TIL that saying "holy shit don't use ChatGPT for medical advice" is a "purity test". i didn't know that before. in fact I still don't.
@davidgerard It's really quite a thing that we have reached the “have faith, unbeliever” stage of AI already. Although these are mostly also the guys who made “HODL” a thing.
Charlie the Unicorn

YouTube

@henryk @ianbetteridge @davidgerard

A serious problem with AI in its current form is its appearance of credibility. Mostly right is FAR more dangerous than obviously wrong.

If "we" don't watch out, AI will (or may have already become) a powerful tool of gaslighting and disinformation.

Semi-offtopic.... I cannot explain why, but I loved Charlie the Unicorn vids years ago.

@Lsamuelson57 @henryk @davidgerard On the other hand, “mostly right” is about the best humans get.
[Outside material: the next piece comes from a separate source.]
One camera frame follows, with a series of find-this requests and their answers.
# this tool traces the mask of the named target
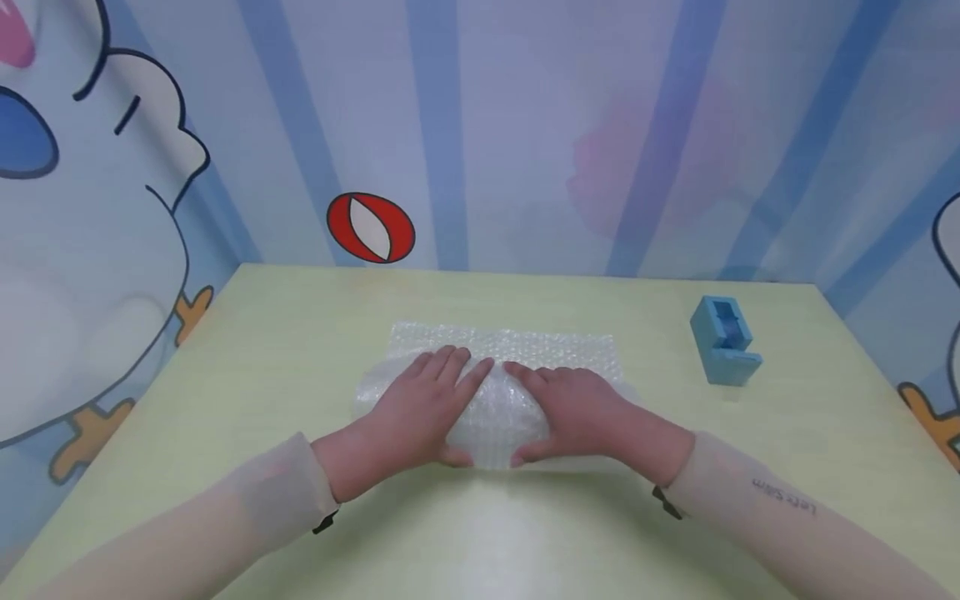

The real problem is a lack of critical thinking on the part of the humans, who simply believe everything a machine says.

@ianbetteridge @henryk @davidgerard

Agreed, we must accept responsibility for our decisions, AI or not.

My complaint is about people with concentrated power and private agendas that produce falsehoods for their own gain. They work carefully (too often successfully) to prevent readers from making informed choices.

For example, health-oriented information. The underlying phenomena are subtle enough that it takes a medical genius to wade through input that sounds credible but is not.

@Lsamuelson57 @ianbetteridge @henryk @davidgerard Yeah I think these LLMs are far worse than “mostly right.” More like “almost certainly wrong ‘somewhere’ but unless you’re an expert in the thing you’re asking about you won’t be able to easily determine where.” And of course when health care is involved: “and you could die.”